Мое поколение — ровесников перестройки — родилось в вибрирующей, мерцающей точке перехода, до предела обнажившей массовые чаяния и неразрешенные противоречия, а росло уже в другом времени — атомизированном, холодном и со своими разочарованиями. В те странные годы, последние перед крушением Союза, процветал удивительный гибрид социалистической коллективности с индивидуальным западным потреблением, именовавшийся видеосалоном, однако мое детство прошло уже перед видеомагнитофоном в одиночестве, с пиратскими копиями зарубежных хитов в руках. Российского кино я тогда почти не смотрел, и уж тем более перестроечного. Но спустя годы, наши фильмы конца восьмидесятых — начала девяностых самой своей темнотой и распадающейся фактурой стали возвращать меня назад, к тому мрачноватому и липкому кокону, из которого я вылупился вместе с капиталистической Россией: память об изображении затертых VHS-кассет неразрывно сплелась у меня с тусклыми воспоминаниями о лоу-фае социальной реальности рубежа десятилетий. И все же я думаю, что даже этот опыт не обязателен, чтобы перестроечное кино работало как пирожное «Мадлен», ведь способны же фильмы Германа убедительно развернуть перед нами фантомную память о 1930-х или 1950-х, несмотря на то, что мы не жили в этих холодных бараках и генеральских квартирах, не носили кожаных пальто и не пили чаю из тех стеклянных стаканов, — это коллективная память, и она крепко вошла в наш культурный геном. Кино той пробудившейся эпохи провоцирует воспоминания о чем-то, что моему поколению было уже недоступно; оно способно производить то ощущение общности, принадлежности к тому типу коллективности, которого в своей жизни мы были уже лишены. Пусть даже это всеобщее — групповое погружение в бездну.
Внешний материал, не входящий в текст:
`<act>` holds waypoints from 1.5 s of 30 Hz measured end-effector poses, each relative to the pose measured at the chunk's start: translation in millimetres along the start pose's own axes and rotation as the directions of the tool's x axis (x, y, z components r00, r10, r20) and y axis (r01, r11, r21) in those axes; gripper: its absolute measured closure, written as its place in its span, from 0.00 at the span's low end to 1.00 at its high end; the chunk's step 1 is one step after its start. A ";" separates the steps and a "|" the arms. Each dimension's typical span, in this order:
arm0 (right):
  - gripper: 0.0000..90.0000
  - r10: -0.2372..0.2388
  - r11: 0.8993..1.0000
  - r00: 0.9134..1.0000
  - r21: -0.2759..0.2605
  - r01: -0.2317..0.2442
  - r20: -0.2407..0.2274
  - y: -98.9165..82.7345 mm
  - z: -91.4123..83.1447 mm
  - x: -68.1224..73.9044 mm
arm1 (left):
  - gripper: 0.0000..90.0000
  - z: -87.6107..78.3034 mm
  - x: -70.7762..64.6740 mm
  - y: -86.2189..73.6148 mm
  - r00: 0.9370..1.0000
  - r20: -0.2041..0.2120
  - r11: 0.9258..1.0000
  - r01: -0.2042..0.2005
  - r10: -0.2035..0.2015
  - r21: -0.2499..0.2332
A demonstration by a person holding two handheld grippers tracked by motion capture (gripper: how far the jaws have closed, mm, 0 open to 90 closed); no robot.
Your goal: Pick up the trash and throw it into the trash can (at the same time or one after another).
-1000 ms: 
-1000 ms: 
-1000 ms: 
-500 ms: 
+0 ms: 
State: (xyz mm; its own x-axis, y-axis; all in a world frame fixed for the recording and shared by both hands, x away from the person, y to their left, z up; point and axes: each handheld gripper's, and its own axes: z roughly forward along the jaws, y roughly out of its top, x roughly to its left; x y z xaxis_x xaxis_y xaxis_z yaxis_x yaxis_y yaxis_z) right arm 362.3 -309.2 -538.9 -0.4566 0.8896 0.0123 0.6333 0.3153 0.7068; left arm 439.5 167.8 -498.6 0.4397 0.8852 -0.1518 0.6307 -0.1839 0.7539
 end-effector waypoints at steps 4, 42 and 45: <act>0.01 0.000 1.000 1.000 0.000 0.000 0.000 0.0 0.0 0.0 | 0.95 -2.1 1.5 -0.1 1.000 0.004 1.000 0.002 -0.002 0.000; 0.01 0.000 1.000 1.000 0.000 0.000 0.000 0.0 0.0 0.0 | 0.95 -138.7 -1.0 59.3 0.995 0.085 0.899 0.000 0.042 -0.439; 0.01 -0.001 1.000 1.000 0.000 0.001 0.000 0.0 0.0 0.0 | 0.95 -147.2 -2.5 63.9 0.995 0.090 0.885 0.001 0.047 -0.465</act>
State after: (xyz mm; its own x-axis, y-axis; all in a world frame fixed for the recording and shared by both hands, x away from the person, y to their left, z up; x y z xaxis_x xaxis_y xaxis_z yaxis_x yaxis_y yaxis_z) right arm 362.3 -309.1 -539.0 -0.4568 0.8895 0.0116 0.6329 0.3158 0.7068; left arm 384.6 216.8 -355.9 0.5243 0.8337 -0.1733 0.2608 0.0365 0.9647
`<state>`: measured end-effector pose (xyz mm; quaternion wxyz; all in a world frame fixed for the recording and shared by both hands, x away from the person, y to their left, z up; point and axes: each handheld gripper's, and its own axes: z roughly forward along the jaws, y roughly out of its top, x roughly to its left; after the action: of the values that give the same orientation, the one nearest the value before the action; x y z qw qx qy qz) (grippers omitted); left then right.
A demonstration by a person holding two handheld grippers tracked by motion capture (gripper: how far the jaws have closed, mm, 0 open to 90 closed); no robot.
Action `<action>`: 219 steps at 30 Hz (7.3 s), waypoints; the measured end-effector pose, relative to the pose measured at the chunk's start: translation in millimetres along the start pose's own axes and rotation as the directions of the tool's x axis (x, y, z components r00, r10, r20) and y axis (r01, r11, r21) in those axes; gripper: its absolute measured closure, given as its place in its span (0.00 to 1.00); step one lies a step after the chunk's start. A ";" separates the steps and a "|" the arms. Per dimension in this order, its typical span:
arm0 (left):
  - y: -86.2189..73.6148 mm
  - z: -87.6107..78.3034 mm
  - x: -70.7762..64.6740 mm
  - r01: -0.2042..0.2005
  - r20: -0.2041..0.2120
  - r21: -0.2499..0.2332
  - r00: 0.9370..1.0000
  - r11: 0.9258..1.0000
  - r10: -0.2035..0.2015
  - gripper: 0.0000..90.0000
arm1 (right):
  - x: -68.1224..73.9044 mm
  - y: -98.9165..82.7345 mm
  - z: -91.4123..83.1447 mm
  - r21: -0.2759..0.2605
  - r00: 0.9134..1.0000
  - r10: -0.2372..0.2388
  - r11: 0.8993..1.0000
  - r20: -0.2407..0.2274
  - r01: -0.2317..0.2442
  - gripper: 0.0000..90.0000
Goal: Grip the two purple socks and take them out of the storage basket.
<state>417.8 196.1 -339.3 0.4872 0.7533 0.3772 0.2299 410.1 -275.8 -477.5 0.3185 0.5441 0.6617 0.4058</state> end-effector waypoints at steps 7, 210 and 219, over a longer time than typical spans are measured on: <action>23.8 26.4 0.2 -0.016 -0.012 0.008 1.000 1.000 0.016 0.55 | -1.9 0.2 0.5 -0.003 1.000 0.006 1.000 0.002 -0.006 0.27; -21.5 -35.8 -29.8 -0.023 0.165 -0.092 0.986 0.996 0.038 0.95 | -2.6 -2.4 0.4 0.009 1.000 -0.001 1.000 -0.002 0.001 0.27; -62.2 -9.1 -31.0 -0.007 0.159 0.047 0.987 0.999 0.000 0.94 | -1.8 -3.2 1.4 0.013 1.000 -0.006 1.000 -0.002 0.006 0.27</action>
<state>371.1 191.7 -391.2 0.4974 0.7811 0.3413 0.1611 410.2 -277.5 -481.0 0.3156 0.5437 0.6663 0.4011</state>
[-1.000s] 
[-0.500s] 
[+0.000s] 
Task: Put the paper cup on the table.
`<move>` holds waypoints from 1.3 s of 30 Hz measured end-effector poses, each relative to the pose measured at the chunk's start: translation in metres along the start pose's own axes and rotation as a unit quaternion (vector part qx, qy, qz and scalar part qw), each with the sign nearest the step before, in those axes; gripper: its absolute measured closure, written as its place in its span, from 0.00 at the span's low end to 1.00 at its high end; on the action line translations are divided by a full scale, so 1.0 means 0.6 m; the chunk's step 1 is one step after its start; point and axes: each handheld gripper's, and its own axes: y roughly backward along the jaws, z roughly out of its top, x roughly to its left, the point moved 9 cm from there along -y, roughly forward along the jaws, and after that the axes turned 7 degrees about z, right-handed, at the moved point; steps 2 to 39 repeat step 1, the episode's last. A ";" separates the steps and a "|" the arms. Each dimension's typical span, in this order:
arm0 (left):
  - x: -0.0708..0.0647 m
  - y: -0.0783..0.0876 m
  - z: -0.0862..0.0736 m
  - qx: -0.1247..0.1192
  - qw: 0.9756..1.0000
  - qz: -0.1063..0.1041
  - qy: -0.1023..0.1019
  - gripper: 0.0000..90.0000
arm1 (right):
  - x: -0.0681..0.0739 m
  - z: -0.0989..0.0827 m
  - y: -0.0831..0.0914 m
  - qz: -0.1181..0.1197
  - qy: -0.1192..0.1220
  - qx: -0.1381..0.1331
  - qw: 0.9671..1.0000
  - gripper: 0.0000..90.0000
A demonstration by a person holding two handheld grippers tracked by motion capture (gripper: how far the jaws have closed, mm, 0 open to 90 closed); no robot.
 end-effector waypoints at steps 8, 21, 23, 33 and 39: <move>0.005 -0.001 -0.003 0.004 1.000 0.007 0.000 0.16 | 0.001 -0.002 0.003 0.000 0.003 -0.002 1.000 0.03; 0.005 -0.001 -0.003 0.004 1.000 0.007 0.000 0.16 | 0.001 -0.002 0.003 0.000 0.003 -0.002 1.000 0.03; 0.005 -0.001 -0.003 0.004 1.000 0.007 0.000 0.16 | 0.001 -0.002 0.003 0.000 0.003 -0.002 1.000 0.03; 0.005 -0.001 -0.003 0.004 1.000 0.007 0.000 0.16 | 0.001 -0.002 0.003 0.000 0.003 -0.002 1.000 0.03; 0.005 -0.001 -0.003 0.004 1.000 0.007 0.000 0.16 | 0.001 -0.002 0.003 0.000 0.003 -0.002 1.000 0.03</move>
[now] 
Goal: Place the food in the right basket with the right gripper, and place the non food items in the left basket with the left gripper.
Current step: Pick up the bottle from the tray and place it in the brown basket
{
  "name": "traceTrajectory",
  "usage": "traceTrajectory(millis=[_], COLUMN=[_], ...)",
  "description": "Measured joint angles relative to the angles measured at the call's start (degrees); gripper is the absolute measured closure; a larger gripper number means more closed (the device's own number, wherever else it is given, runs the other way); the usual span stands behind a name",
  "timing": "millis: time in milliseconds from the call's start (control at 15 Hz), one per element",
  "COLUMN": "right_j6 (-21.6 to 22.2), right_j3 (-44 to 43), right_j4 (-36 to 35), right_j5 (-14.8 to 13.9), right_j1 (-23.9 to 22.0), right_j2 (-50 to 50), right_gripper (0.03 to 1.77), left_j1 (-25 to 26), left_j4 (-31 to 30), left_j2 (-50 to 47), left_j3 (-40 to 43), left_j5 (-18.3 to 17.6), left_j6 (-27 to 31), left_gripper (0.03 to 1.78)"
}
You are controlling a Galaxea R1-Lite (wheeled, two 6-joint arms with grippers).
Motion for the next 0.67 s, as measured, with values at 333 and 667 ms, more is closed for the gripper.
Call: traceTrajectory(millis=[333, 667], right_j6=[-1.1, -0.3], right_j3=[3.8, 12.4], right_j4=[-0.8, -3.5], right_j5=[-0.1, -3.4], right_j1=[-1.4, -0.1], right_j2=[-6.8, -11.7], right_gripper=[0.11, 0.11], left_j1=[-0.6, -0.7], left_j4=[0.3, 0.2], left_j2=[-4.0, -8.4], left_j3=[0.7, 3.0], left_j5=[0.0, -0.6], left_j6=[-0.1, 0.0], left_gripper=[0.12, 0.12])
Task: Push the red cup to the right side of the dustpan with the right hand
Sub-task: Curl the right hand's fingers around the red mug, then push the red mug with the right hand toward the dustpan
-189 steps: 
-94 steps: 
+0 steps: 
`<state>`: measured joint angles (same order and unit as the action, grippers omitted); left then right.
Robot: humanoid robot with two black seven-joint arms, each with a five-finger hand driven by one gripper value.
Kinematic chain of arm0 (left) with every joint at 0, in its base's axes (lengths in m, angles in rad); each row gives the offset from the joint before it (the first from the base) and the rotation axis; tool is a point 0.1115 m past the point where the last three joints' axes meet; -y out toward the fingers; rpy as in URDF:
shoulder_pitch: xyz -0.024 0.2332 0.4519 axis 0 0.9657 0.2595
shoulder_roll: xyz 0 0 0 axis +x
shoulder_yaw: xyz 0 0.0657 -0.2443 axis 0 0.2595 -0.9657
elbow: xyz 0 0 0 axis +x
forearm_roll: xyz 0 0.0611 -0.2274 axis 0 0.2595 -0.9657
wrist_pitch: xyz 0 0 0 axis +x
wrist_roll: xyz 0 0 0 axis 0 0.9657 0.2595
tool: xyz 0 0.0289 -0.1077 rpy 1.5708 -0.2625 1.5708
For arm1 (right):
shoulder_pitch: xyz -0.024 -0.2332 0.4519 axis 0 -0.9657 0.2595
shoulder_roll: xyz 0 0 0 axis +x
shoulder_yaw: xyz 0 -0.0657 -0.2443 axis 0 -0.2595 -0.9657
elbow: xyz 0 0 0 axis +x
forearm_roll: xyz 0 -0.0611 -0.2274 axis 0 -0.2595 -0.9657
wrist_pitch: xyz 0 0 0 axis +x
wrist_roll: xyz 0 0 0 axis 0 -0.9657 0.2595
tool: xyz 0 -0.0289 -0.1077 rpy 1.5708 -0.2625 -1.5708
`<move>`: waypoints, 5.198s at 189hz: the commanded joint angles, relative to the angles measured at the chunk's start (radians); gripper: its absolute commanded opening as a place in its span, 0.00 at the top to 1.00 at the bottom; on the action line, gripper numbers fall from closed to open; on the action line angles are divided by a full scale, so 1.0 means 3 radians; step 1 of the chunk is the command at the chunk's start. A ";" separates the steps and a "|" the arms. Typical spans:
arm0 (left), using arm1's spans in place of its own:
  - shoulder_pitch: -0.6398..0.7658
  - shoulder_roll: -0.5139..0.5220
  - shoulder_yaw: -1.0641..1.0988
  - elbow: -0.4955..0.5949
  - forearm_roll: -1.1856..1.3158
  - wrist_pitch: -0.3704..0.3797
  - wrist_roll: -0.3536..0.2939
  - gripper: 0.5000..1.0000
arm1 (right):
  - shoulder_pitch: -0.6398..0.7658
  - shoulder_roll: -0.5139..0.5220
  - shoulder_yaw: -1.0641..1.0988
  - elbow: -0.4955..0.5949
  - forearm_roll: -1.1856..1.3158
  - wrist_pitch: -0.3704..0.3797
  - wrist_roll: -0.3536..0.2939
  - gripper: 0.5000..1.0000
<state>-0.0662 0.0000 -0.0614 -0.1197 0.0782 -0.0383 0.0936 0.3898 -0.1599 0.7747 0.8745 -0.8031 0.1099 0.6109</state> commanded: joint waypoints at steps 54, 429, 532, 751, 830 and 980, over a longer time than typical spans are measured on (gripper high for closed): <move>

Немаловажным условием подобной работы памяти, является ускользание того смутного промежуточного времени от однозначной интерпретации — оно существует в зазоре между относительно четкими контурами советского прошлого и новейшей историей, активно создававшей свой оптимистический образ. В нем есть что-то неуловимое, достаточно разреженное, и при этом физически ощутимое — максимально приближенное к той угрюмой действительности, что оно отражало. Несмотря на декларируемую модернизацию, перестроечное кино окрашено свинцовым унынием, его пронизывают искренние чувства обреченности и бессмысленного томление в распадающемся пространстве. Центральный образ — сумасшедший дом. Главенствующая атмосфера — мистического упадка. Через разрыв между провозглашаемым и реально наличествующем оно сделало видимым тот пустой центр, что скрывается внутри идеологии. В этой материализовавшейся пустоте — живой пульс того времени. И эта та точка схода, в которой мы можем ощутить коллективную связь.